▶ **WHAT TO WORK ON**
Each line of the data that mentions the string "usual" needs to be identified and copied.

▶ **RECORDED INFORMATION**
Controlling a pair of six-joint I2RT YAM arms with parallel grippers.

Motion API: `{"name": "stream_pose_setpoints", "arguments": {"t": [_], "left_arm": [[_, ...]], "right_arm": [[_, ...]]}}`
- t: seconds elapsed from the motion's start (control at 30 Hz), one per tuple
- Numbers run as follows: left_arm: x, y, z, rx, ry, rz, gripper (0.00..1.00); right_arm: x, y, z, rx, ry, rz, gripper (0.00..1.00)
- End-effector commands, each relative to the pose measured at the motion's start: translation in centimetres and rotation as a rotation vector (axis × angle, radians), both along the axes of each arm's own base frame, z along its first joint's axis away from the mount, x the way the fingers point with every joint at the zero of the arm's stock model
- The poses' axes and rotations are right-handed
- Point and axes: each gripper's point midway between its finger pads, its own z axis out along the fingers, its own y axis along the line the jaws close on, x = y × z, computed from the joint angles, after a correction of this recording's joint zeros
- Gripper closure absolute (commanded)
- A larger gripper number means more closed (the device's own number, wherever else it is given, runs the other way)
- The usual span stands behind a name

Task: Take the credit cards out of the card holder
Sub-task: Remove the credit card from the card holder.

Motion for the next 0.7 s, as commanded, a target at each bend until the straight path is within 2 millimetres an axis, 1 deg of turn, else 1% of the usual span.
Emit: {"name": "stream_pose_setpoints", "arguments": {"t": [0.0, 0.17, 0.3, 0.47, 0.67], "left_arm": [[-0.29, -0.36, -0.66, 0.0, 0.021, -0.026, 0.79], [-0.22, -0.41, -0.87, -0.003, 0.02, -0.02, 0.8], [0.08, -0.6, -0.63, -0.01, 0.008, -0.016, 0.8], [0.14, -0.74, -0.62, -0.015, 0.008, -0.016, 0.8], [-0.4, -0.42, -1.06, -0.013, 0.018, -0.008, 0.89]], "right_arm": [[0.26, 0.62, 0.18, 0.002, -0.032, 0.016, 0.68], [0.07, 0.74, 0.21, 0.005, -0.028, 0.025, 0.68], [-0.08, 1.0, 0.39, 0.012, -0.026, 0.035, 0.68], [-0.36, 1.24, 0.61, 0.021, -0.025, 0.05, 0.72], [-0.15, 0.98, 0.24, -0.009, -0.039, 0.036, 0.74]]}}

▶ **ANSWER BOX**
- The usual span stands behind a name
Motion for the next 0.7 s, as commanded, a target at each bend until the straight path is within 2 millimetres an axis, 1 deg of turn, else 1% of the usual span.

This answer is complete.